Ottawa a resserré les règles encore davantage avec le nouveau Code sur les services sans fil qui est entré en vigueur le 2 décembre 2013.

Désormais, les contrats sont limités à deux ans. Ensuite, les clients sont libres comme l'air. Durant la période du contrat, le fournisseur de sans-fil ne peut pas exiger des frais de rupture de contrat plus élevés que la valeur du cadeau offert à la signature. Et ces frais doivent diminuer graduellement au fil des mois pour tomber à zéro à la fin du contrat.

Alors, tout est réglé? Non, pas complètement.

Plusieurs fournisseurs ont encore la mauvaise habitude d'exiger un préavis de 30 jours aux clients qui annoncent leur départ. Cette pratique injuste force les abonnés qui veulent changer de fournisseur à payer un mois en double.

Pourtant, les consommateurs ne sont pas tenus de donner un tel préavis, dit l'Office de la protection du consommateur (OPC). Ils peuvent arrêter de payer le service dès le jour où ils demandent le débranchement.

Le Commissaire aux plaintes relatives aux services de télécommunications (CPRST) se bat depuis quatre ans pour que cette pratique cesse. Mais certains fournisseurs refusent de rentrer dans le rang. Attendent-ils un autre recours collectif?

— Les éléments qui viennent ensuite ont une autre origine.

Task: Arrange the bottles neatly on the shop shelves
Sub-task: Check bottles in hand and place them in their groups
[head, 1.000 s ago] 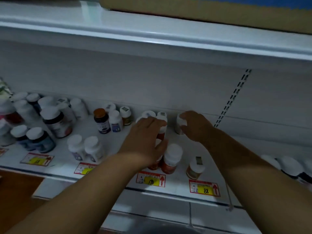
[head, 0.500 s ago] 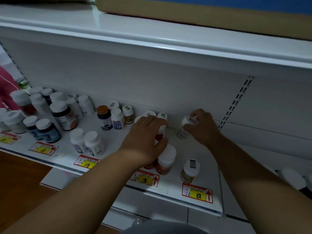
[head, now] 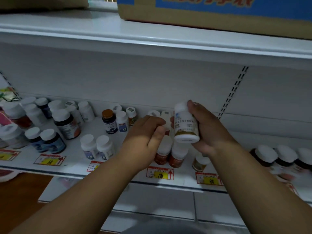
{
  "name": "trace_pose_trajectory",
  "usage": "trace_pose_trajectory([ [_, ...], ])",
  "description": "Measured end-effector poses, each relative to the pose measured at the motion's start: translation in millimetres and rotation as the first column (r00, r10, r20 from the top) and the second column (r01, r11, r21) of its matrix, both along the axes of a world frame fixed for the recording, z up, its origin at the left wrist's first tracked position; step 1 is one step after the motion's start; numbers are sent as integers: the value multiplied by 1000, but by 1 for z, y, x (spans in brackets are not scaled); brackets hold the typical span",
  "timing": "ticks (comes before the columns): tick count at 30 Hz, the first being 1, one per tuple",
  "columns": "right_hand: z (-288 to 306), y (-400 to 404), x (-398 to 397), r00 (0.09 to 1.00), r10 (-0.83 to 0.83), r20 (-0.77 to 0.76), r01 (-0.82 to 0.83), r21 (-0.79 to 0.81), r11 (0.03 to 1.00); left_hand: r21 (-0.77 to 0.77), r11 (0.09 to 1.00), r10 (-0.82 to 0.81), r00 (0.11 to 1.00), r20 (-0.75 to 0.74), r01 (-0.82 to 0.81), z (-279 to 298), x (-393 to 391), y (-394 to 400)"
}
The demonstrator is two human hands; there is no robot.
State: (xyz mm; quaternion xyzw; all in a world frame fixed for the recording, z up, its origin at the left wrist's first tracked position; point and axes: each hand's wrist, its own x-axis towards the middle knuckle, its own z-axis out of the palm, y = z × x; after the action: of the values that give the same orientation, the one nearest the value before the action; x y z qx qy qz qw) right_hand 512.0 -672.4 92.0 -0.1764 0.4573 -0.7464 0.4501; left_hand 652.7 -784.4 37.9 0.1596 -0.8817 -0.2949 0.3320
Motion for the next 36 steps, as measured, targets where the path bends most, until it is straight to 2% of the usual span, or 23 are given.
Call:
trace_pose_trajectory([
  [4,-2,-19,47,986,-109,-129,105,-37,994,6,999,-50,999,9,50,-3,36,-21],
  [8,-10,-43,96,959,-179,-218,194,52,980,15,997,-68,996,-51,69,-4,81,-36],
  [10,-13,-56,123,954,-150,-260,183,109,977,15,998,-56,998,-1,56,-5,106,-45],
  [14,-23,-87,174,937,-69,-341,101,77,992,30,999,32,996,84,-35,-15,163,-67],
  [18,-31,-115,211,907,117,-404,-75,119,990,26,972,231,970,80,-234,-21,217,-81],
  [21,-34,-134,229,842,184,-508,-117,162,980,46,926,368,925,97,-374,-30,253,-83],
  [24,-41,-149,249,794,162,-586,-92,149,985,18,919,387,909,153,-395,-40,280,-90],
  [29,-31,-198,272,665,167,-728,-48,181,982,-22,909,415,901,130,-416,-45,307,-144],
  [33,-26,-262,289,572,128,-810,49,189,981,-111,872,488,863,131,-476,-47,332,-216],
  [36,-24,-318,314,467,128,-875,90,191,977,-268,843,508,853,117,-465,-51,351,-270],
])
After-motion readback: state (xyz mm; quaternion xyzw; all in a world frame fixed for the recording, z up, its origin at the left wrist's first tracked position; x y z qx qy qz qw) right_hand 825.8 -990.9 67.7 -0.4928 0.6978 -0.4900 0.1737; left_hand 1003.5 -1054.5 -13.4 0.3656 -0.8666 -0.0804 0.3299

Mais ce n'est pas tout. Plusieurs grands fournisseurs ne se conforment toujours pas aux articles de la LPC. L'Office de la protection du consommateur a accusé Bell Mobilité (Virgin Mobile) et Telus Communications dont les contrats seraient truffés de clauses interdites, notamment sur les frais de rupture de contrat.

Bell fait face à des amendes qui pourraient atteindre 3,3 millions et Telus, 4,1 millions. D'autres fournisseurs de télécommunications pourraient subir la même médecine. Et c'est tant mieux. Depuis 2010, ils ont eu amplement le temps d'adapter leur contrat aux nouveaux articles de la LPC. Il n'y a pas de raison de continuer de menotter la clientèle.

Entre-temps, les consommateurs lésés ne devraient pas rester les bras croisés. On vous a imposé des frais de rupture de contrat illégaux? J'aimerais bien le savoir.